Manche Menschen werden von ihrer Wut kontrolliert, obwohl sie sich bemühen, die Kontrolle und somit ihre Haltung zu bewahren. Oft gelingt es ihnen nicht und die Angehörigen, Freunde und Bekannte äußern sich besorgt und befremdet über das Verhalten.

Menschen mit ‚Wutproblemen‘ können verbal um sich schlagen, zu körperlicher Gewalt neigen und Gegenstände zerstören oder gar gewalttätig und körperverletzend gegen ihre Mitmenschen werden.

Aggressionen im Straßenverkehr treten auf, wenn jemand glaubt, er werde bewusst von der Straße verdrängt oder beim Überholen geschnitten.

Man wird vom Partner kritisiert, gerät unmittelbar außer sich vor Wut und zerstört umherliegende Gegenstände, es kommt zu tätlichen Angriffen und Schimpftiraden, zu Geschrei und Gebrüll und vielleicht sogar zum Türen eintreten. Manche Betroffenen meinen, sich durch aggressives Verhalten im Straßenverkehr abreagieren zu können.

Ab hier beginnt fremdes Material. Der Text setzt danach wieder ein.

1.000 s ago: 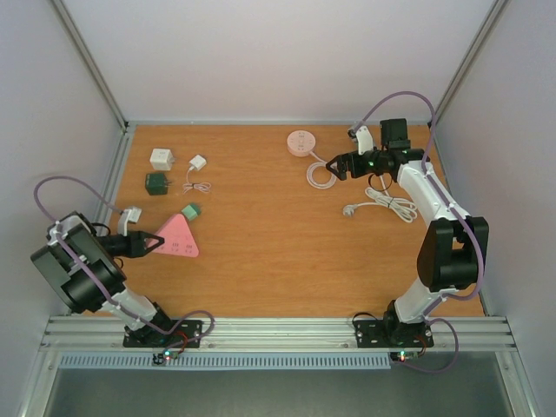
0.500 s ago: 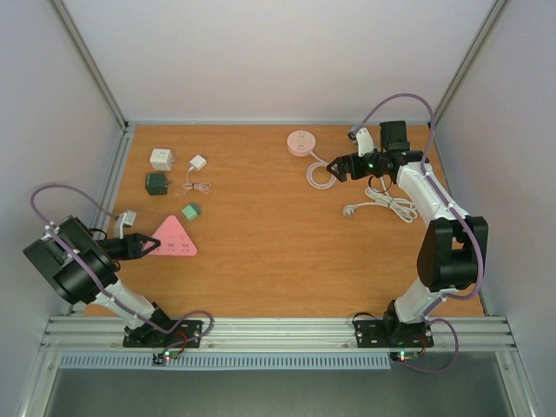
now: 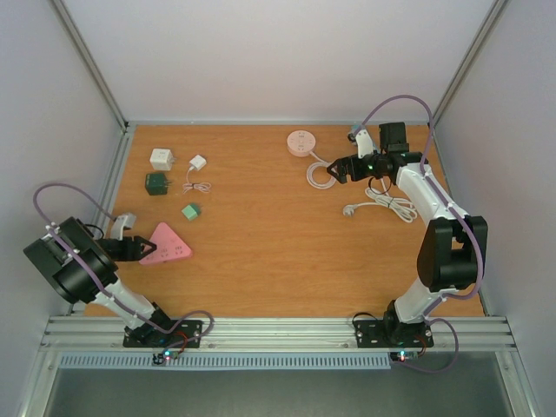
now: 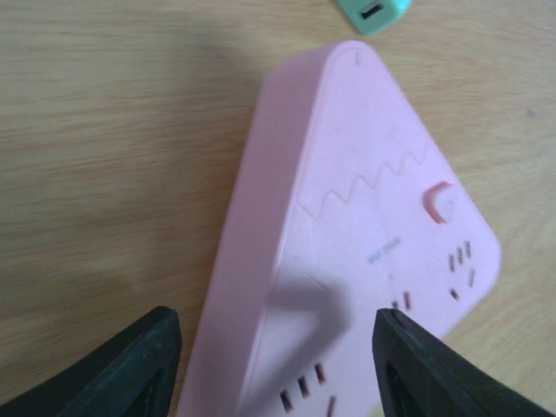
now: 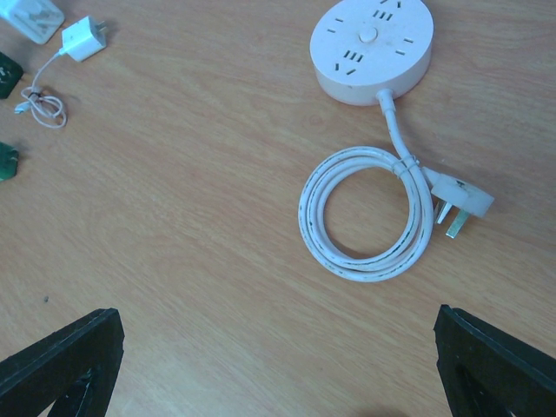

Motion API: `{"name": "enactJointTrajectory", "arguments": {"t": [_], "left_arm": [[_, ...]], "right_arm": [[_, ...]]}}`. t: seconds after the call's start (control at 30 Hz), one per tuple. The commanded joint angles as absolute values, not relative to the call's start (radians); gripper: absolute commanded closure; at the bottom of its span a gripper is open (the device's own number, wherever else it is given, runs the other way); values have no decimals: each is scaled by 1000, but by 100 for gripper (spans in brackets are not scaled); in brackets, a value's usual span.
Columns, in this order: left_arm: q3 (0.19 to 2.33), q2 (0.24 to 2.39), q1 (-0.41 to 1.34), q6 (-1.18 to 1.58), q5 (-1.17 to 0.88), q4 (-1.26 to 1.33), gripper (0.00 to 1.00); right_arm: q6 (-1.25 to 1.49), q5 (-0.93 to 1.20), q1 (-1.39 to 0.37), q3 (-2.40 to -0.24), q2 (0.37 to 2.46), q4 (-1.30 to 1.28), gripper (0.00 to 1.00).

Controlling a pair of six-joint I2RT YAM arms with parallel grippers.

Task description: Pull the plug off the socket

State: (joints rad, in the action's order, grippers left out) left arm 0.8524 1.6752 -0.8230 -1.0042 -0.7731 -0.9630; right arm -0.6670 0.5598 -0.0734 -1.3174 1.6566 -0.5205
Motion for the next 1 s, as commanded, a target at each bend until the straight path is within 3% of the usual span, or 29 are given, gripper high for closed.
{"name": "enactJointTrajectory", "arguments": {"t": [0.0,0.3,0.6,0.97], "left_arm": [[838,1652,-825,-1007,-689,-862,34],[896,1554,-825,-990,-661,-870,12],[1033,1435,-769,-955,-623,-902,1],[1254,1349,-478,-710,-564,-846,0]], "right_arm": [[-681,562,-80,-1314,1637,-509,1],[-683,575,-80,-1318,1618,-517,1],[-677,601,-79,-1332,1587,-534,1],[-643,628,-80,-1338,1509,-548,1]]}}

Oft werden solche Ausbrüche begleitet von Reue und Schamgefühlen, wenn der Betroffene wieder zur Ruhe gekommen ist. Dies kann nach einigen Minuten oder auch erst Stunden geschehen.

Ursachen von IED

Die genauen Ursachen der Erkrankung sind noch nicht vollständig erforscht. Es wird angenommen, dass es sich um eine Kombination von Stoffwechselstörungen im Gehirn, genetischen Faktoren und Einflüsse der Umwelt handelt.  Häufig ist auch ein gestörter Serotoninstoffwechsel zu beobachten.

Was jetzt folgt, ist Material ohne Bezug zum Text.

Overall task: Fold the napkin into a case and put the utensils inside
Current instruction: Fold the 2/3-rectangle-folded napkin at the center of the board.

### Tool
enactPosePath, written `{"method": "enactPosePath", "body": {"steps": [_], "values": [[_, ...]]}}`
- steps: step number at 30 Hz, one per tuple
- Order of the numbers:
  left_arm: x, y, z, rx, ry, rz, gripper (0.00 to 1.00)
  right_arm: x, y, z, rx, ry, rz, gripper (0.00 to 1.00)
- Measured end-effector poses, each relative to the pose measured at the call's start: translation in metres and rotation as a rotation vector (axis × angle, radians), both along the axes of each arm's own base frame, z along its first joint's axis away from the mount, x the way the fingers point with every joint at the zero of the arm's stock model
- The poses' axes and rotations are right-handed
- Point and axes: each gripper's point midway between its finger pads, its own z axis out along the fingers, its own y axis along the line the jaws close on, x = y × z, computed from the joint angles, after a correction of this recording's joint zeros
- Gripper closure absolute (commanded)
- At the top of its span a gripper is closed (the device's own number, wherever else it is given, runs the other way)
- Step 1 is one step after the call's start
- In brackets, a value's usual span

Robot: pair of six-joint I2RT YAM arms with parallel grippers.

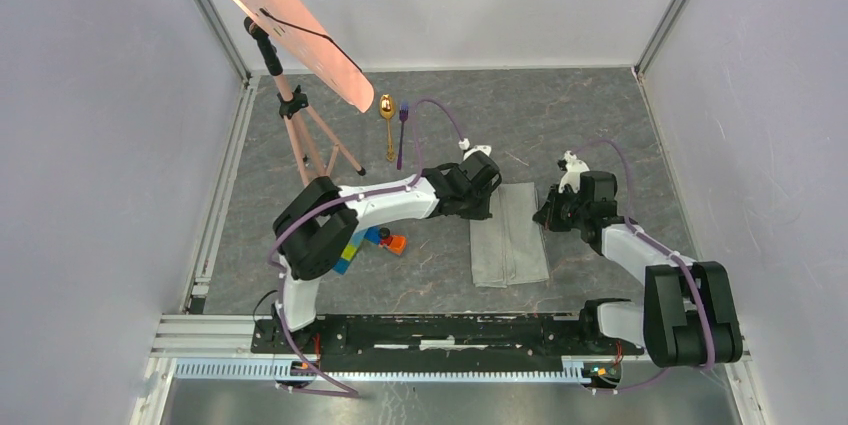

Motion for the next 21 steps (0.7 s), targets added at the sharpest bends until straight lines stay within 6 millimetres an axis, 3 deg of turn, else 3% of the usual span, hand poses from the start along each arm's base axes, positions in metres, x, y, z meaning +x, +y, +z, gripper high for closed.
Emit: {"method": "enactPosePath", "body": {"steps": [6, 13, 21], "values": [[0.010, 0.004, -0.042, 0.058, 0.028, 0.006, 0.98, 0.000, 0.005, 0.008, -0.052, -0.006, 0.016, 1.00], [0.013, -0.004, -0.042, 0.017, 0.015, -0.006, 0.98, 0.008, 0.031, 0.040, -0.088, -0.070, 0.047, 1.00], [0.014, -0.008, -0.042, -0.012, 0.003, -0.012, 0.98, 0.001, 0.071, 0.047, 0.039, -0.046, 0.029, 1.00]]}}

Serotonin ist ein Botenstoff, der in unserem Nervensystem Informationen weitergibt. Da es neben vielen anderen Prozessen auch unsere Emotionen beeinflusst, nennt der Volksmund Serotonin „Glückshormon“. 

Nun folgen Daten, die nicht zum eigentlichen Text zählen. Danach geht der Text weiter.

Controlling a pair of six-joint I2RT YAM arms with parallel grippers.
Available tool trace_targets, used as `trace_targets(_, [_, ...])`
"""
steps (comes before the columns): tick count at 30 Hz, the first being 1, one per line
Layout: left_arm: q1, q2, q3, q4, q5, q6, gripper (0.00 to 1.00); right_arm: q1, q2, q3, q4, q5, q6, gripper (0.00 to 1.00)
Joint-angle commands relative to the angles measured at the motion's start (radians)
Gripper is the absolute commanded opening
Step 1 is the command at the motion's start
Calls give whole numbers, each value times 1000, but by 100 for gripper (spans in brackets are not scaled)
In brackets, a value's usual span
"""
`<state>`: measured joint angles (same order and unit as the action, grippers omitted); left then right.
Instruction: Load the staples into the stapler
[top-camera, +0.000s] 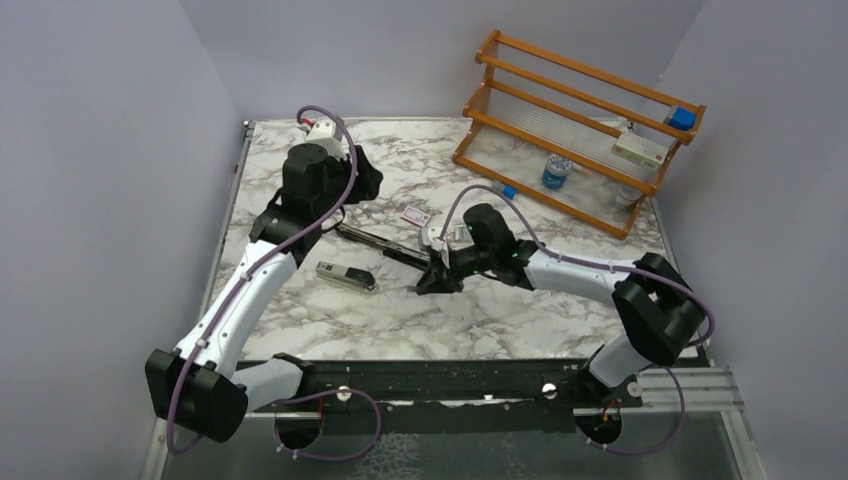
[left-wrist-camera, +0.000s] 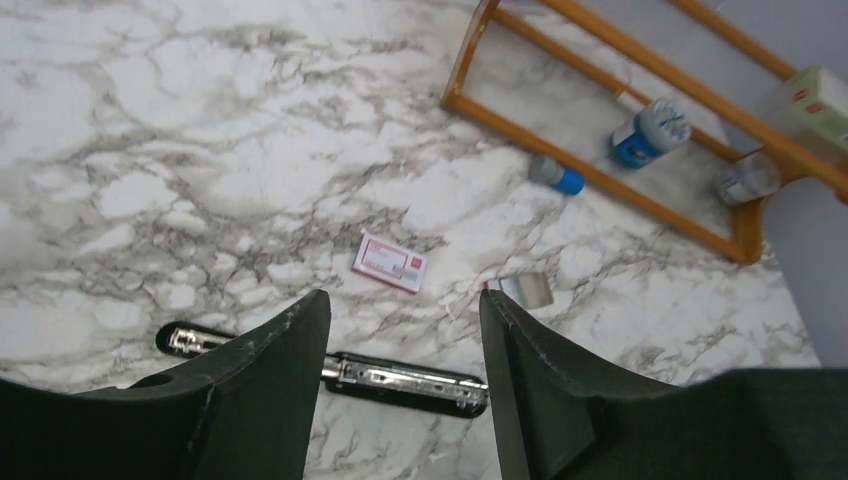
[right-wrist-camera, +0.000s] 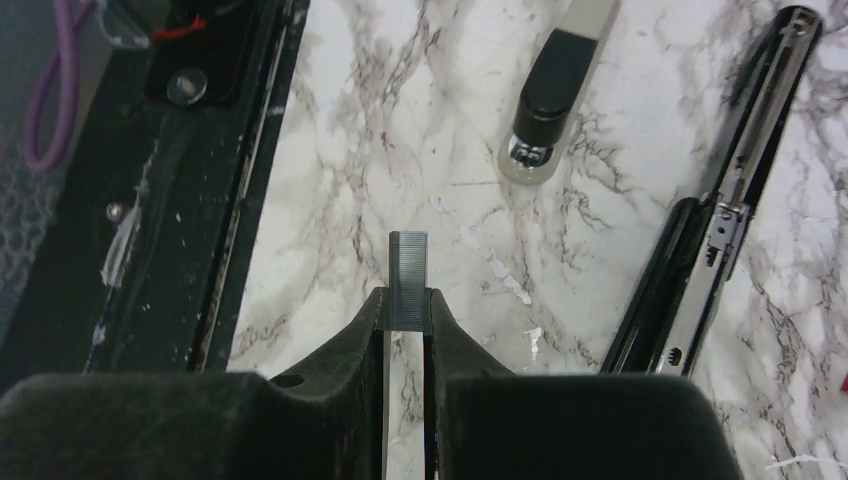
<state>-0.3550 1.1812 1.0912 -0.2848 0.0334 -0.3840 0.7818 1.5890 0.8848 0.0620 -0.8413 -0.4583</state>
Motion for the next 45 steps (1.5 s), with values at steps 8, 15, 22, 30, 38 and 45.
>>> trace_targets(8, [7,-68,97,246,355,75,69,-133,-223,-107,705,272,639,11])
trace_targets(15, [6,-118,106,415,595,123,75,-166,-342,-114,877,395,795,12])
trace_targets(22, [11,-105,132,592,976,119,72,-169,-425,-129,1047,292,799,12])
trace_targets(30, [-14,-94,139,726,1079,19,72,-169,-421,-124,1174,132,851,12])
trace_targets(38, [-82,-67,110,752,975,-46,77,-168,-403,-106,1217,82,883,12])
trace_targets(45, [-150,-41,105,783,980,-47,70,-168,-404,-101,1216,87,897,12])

Aber auch traumatische Lebensereignisse wie Missbrauch in der Kindheit oder bestimmte Persönlichkeitsmerkmale können ebenfalls Faktoren sein, die das Auftreten von IED begünstigen. Es gibt Hypothese, dass mehr als 80% unseres Sprechens und Tuns von unserem Unterbewusstsein gesteuert werden.

Beobachtbares Verhalten
Beobachtbares Verhalten

Die Diagnose

Um eine konkrete Diagnose zu erstellen, werden Betroffene befragt, sowie die Erfahrungen ihrer unmittelbaren Umgebung. Es wird nach Verhaltensmustern gefragt und nach möglichen Auslösern geforscht.

Eine klare Diagnose ist schwer zu erstellen, da eine Reihe anderer Störungen ähnliche Symptome aufweisen. Diese können eine bipolare, eine Borderline oder eine ADHS-Störung sein.

Die Therapie

Da die konkreten Ursachen der Erkrankung noch unklar und offenbar komplex sind also multikausal, empfiehlt sich eine sogenannte multimodale Therapie. Sie beruht auf einem ganzheitlichen Menschenbild und sieht den Menschen, der als biologisches, psychologisches, soziales und kulturelles Wesen in seiner jeweiligen Umwelt entwickelt.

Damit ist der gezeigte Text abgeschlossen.